Birmingham OJM
- Full name: Birmingham OJM Community Football Club
- Nickname: The Rangers
- Founded: 1996
- Ground: Triplex Sports Ground, Kings Norton
- Chairman: Paul Garner
- Manager: Stewart Watkins/Adam Younis
- League: Midland League Division One
- 2025–26: Midland League Division One, 5th of 21
| Home colours | Away colours |

= Birmingham OJM F.C. =

Association football club in England

Birmingham OJM Community Football Club is a football club currently based in the Kings Norton area of Birmingham, England. They are currently members of the and play at the Triplex Sports Ground.

==History==
The club was established in 1996 as Black Country Rangers. In 2007 they joined Division Two of the West Midlands (Regional) League. The club were Division Two champions in 2009–10, earning promotion to Division One. They were Division One champions the following season and were promoted to the Premier Division. Their first season in the Premier Division saw them finish as runners-up. The club also won the JW Hunt Cup, beating AFC Wulfrunians 4–3 in the final. They retained the cup the following season with a 4–3 win over Wolverhampton Casuals. In 2018 the club was restructured and renamed Black Country Football Club, although the first team continued to play under the name Black Country Rangers.

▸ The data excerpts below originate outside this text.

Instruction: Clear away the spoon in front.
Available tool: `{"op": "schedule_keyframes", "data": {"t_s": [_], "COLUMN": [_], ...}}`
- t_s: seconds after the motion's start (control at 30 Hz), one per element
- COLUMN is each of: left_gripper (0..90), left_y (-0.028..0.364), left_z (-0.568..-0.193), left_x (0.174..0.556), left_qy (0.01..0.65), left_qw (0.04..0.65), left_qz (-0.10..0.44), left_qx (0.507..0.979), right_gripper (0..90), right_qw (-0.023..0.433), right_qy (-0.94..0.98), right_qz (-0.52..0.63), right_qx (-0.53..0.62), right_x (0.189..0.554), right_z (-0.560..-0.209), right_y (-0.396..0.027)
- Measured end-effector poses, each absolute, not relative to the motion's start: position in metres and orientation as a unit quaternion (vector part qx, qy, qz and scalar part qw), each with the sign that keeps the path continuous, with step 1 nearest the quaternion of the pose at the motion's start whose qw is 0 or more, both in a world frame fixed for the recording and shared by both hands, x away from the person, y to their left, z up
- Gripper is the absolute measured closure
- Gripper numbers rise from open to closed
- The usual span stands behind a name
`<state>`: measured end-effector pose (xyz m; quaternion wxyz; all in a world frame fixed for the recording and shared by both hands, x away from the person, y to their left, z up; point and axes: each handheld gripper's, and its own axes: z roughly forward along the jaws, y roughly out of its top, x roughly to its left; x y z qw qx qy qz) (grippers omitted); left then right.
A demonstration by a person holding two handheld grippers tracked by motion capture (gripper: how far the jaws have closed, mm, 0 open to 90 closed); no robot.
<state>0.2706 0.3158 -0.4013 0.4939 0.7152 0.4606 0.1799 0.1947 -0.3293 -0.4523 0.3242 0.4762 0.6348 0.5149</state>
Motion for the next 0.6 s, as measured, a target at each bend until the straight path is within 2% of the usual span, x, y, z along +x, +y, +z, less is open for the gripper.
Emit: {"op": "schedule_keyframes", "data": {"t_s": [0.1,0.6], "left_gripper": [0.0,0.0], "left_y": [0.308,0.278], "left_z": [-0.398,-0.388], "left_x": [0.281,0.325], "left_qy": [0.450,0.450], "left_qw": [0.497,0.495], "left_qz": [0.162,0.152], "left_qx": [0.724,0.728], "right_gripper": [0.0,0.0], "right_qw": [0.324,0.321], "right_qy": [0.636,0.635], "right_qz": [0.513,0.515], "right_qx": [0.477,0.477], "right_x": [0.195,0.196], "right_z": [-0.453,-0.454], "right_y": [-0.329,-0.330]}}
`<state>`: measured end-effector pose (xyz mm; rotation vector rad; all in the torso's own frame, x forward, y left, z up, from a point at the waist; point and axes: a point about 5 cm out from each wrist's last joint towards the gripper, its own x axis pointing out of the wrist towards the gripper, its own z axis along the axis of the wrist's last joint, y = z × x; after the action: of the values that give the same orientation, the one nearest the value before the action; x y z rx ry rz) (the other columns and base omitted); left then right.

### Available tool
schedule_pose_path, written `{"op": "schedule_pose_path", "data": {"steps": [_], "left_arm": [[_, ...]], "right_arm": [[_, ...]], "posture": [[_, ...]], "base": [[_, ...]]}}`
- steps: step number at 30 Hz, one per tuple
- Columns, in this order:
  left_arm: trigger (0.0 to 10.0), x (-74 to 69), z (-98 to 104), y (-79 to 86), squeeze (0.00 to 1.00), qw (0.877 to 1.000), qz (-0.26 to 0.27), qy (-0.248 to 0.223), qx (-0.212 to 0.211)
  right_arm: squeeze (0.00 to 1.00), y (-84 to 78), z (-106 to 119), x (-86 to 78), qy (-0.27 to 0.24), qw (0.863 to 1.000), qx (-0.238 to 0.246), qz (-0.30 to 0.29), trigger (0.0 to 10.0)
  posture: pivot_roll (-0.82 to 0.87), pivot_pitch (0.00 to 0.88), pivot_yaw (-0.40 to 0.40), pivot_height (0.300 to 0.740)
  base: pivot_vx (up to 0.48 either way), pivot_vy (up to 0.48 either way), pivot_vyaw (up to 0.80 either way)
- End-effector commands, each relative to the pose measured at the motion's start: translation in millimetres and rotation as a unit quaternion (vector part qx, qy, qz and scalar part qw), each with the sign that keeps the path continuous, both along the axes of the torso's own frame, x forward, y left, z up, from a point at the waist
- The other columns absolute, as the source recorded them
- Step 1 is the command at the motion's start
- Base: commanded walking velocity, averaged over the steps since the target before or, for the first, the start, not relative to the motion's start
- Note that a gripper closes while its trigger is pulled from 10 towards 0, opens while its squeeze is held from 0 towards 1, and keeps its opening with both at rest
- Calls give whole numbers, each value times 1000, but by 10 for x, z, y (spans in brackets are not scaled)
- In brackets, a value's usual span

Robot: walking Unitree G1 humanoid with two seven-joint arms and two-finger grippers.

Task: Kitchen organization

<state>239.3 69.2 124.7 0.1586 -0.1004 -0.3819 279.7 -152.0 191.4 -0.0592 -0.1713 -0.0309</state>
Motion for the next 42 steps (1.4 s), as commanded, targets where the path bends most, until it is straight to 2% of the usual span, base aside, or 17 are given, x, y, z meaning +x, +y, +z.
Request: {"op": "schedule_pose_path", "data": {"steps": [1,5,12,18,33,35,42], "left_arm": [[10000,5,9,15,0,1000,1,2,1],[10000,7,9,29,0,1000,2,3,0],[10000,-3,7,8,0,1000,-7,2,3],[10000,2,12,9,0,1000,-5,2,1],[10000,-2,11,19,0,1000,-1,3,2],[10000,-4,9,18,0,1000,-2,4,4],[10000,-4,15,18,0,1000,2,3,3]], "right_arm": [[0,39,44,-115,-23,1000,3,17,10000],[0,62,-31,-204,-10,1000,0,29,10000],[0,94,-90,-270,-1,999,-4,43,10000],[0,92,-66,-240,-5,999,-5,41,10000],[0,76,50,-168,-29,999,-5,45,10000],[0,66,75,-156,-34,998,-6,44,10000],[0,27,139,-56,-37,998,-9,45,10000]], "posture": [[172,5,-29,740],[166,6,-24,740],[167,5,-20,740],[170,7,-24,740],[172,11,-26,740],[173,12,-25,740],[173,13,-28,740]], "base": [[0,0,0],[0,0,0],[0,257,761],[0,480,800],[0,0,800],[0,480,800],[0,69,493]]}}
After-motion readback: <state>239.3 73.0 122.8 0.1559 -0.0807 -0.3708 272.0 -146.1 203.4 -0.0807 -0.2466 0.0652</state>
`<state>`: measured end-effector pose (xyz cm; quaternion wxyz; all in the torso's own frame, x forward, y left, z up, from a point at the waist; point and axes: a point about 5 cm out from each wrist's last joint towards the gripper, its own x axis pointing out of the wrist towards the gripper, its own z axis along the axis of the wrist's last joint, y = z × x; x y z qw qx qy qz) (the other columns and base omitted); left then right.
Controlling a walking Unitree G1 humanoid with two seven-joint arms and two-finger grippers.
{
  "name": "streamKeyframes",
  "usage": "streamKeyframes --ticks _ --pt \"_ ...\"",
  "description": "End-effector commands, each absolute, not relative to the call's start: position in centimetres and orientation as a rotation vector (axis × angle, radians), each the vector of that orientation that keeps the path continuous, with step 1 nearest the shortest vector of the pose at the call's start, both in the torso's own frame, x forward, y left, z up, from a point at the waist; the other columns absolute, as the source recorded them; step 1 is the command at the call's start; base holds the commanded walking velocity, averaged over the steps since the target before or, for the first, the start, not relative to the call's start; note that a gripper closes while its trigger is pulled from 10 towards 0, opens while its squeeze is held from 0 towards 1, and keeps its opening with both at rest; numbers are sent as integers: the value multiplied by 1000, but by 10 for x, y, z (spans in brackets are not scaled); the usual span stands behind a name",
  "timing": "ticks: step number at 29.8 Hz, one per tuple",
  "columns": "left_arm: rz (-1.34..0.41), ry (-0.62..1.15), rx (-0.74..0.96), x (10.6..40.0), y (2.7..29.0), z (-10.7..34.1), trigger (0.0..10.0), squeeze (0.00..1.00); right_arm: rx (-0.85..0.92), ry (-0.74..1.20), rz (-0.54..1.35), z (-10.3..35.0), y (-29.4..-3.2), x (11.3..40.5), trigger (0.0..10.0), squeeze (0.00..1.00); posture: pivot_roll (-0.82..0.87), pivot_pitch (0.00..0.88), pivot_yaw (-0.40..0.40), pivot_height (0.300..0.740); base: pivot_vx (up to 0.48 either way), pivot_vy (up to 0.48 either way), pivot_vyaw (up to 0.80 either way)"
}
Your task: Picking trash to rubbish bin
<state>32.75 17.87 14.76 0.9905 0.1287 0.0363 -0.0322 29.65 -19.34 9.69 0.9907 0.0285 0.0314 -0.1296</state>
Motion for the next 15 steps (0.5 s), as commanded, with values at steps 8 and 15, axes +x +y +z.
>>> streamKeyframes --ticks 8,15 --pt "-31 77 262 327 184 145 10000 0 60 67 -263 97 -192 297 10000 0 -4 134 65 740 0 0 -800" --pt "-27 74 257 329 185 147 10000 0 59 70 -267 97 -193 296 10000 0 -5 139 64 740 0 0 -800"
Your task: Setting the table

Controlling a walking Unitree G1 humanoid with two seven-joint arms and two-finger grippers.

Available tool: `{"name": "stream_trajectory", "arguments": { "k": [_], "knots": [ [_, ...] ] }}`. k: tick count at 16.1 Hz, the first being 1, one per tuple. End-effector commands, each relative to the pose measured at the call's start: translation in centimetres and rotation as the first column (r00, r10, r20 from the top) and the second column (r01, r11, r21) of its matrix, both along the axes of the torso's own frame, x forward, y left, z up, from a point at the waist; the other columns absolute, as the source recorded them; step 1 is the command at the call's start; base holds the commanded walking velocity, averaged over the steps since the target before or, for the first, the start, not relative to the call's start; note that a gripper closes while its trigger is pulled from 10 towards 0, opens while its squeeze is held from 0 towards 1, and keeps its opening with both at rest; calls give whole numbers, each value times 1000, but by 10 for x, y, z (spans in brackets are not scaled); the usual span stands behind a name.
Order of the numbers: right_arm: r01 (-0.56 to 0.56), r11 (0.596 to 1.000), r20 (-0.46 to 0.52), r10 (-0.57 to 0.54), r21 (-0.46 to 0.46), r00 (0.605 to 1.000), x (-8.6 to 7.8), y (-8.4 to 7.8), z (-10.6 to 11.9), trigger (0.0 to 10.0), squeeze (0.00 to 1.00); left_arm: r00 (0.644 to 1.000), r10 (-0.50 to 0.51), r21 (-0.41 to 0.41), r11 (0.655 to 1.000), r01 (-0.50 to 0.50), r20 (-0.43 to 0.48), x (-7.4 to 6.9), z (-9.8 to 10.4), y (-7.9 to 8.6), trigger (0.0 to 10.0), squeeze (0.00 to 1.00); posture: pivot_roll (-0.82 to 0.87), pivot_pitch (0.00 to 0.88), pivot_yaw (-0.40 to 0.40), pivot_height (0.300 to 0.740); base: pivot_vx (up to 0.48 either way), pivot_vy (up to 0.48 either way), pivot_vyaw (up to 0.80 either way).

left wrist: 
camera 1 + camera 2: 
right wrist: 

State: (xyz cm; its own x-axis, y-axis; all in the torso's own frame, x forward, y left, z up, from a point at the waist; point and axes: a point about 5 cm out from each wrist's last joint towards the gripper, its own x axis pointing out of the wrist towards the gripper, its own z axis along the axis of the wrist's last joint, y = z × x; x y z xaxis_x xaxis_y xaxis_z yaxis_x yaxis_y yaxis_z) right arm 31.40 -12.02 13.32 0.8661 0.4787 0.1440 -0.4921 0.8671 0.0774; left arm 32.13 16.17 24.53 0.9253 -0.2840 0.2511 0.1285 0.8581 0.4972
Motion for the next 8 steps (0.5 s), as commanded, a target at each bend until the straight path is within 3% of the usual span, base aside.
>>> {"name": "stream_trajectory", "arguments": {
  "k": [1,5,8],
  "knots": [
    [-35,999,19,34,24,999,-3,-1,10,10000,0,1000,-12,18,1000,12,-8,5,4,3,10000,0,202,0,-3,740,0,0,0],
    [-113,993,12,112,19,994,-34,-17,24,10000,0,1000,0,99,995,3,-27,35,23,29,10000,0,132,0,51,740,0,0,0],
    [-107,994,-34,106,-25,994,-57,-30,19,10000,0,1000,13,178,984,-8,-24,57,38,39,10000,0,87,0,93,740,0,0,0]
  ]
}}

At the end of the 2020–21 season Black Country Rangers were transferred to Division One of the Midland League when the Premier Division of the West Midlands (Regional) League lost its status as a step six division. The club finished fifth in Division One in 2022–23, qualifying for the promotion play-offs. They subsequently lost 1–0 to Ashby Ivanhoe in the semi-finals. In 2023 the club was renamed OJM Community Football Club and relocated to the Triplex Sports Ground in Kings Norton, Birmingham. The 2023–24 season saw them finish third in Division One. In the subsequent play-offs they beat Ingles 2–0 in the semi-finals, before defeating Droitwich Spa on penalties in the final to earn promotion to the Premier Division. Although they finished eighth in the Premier Division the following season, they were relegated back to Division One after failing ground grading requirements.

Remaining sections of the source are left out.